──────── SUPPLIED RECORDS ────────

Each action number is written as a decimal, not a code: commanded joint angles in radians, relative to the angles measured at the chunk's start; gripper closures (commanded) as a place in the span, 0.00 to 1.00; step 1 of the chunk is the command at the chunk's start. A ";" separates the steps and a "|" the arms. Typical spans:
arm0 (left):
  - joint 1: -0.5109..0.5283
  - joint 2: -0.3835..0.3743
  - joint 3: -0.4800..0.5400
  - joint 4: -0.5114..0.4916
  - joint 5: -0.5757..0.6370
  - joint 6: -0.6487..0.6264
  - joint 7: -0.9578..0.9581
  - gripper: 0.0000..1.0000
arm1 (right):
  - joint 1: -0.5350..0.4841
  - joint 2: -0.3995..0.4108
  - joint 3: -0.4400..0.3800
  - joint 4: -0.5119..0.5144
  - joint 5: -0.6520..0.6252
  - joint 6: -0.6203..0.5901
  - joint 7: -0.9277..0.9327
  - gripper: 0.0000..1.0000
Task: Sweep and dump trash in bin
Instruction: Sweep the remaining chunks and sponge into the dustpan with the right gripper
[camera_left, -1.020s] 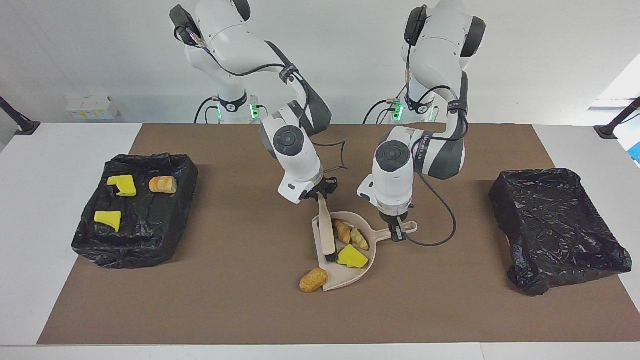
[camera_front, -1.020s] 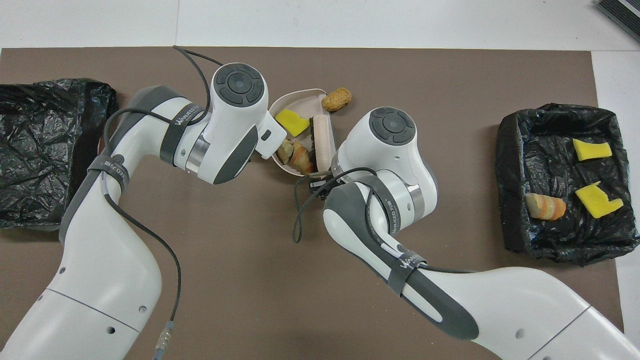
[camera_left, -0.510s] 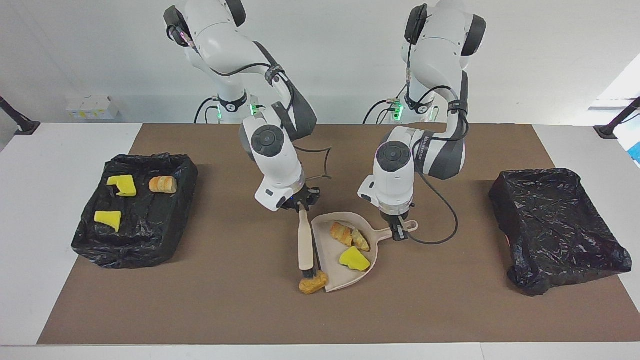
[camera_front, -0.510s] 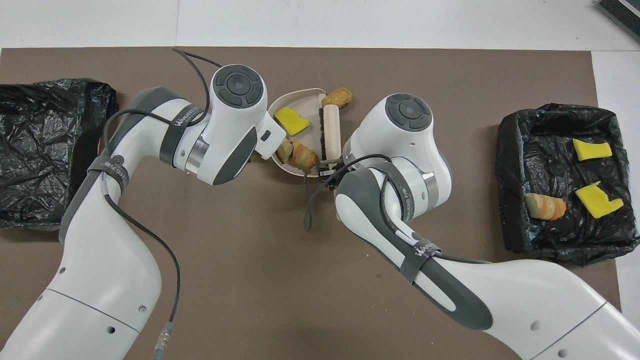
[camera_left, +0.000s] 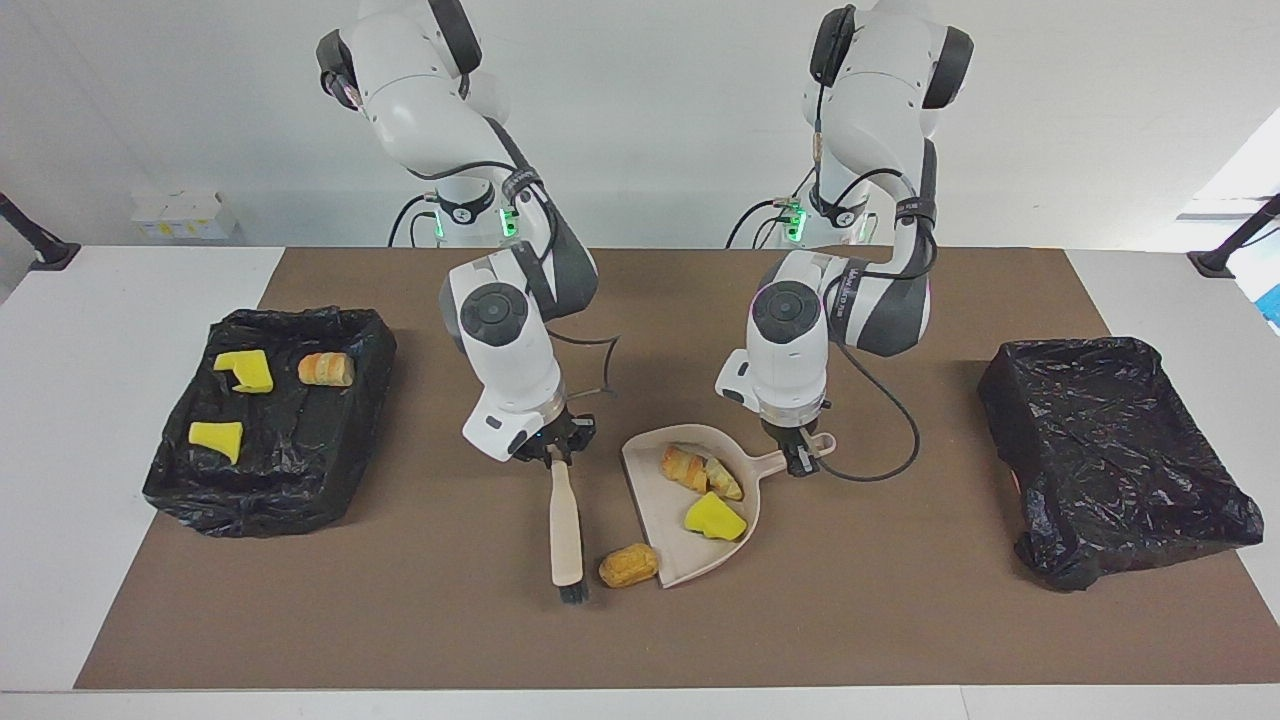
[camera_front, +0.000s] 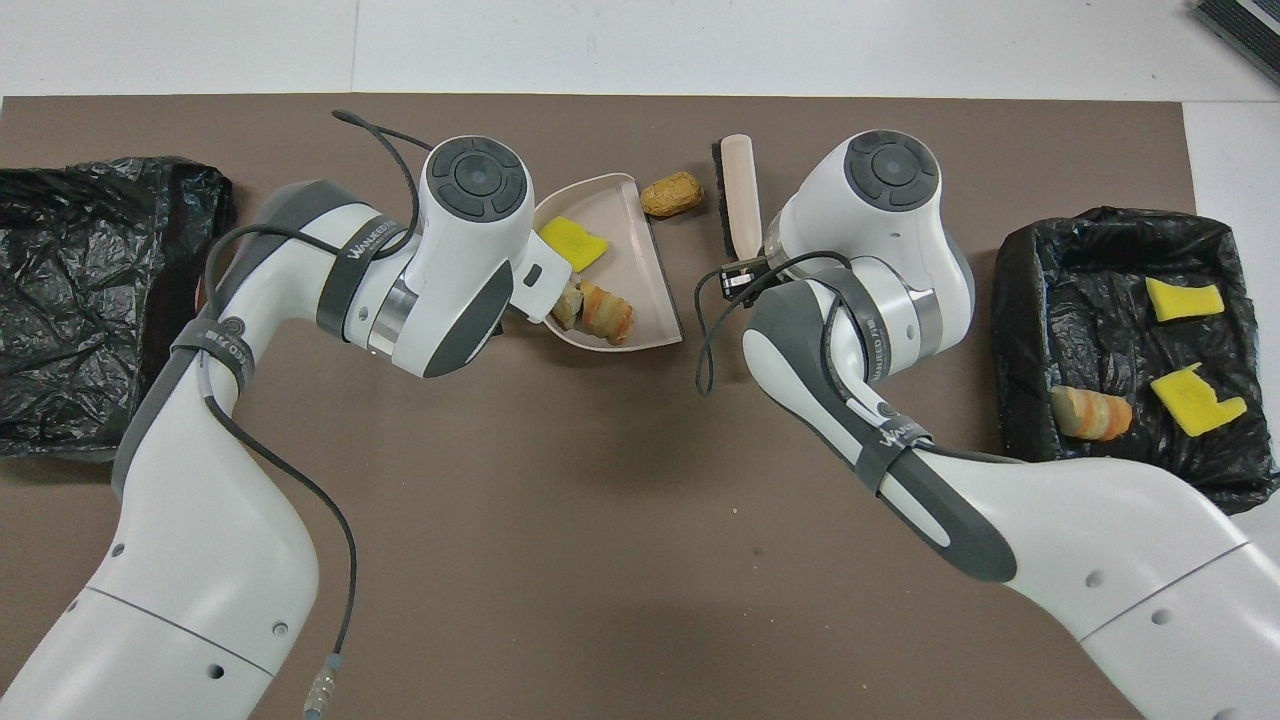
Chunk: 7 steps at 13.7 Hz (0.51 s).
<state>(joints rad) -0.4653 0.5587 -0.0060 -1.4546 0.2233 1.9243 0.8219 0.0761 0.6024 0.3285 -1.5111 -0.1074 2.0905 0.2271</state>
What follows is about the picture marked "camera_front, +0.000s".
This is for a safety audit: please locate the beige handled black bristle brush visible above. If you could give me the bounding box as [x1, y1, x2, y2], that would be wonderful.
[711, 134, 764, 263]

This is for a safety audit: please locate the beige plastic dustpan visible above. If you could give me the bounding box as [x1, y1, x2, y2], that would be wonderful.
[505, 173, 684, 352]

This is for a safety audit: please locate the brown bread loaf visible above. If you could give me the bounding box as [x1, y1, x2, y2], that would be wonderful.
[640, 171, 705, 219]

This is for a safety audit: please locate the orange striped croissant piece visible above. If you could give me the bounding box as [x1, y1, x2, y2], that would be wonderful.
[575, 280, 637, 347]

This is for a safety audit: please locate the plain yellow sponge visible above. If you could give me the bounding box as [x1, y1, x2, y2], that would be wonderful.
[540, 216, 610, 274]

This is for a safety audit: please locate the pale striped bread roll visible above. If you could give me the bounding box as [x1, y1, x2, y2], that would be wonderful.
[1049, 386, 1134, 442]

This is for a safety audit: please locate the small yellow green sponge piece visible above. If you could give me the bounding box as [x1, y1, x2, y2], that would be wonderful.
[1145, 277, 1226, 323]

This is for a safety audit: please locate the notched yellow sponge piece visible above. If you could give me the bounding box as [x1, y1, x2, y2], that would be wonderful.
[1149, 363, 1249, 438]

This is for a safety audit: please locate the black bag lined trash bin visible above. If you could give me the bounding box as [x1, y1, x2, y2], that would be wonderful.
[0, 156, 239, 463]
[990, 206, 1280, 516]

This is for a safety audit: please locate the brown table mat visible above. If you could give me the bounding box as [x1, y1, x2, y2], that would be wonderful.
[0, 94, 1253, 720]

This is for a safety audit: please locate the dark ridged device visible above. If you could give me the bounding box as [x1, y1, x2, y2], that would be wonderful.
[1192, 0, 1280, 86]

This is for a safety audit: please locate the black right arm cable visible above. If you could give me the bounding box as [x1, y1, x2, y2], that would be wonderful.
[695, 250, 861, 396]

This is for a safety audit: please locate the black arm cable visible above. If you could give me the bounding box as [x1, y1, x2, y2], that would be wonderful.
[695, 250, 861, 396]
[200, 108, 433, 719]

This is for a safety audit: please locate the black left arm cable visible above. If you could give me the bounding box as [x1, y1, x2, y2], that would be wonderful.
[200, 108, 433, 719]

────────

→ ACTIVITY
Write out again, exactly, the lines from the start of the entries up to and including the one with "- joint 1: -0.5109..0.5283". Nothing else belongs in the reply.

→ SOLUTION TO THIS PROBLEM
Each action number is written as a decimal, not a code: commanded joint angles in radians, relative to the angles measured at the chunk's start; gripper closures (commanded) as a place in the span, 0.00 to 1.00; step 1 of the chunk is the command at the chunk's start. A ";" separates the steps and a "|" the arms. Typical spans:
arm0 (left):
  - joint 1: -0.5109..0.5283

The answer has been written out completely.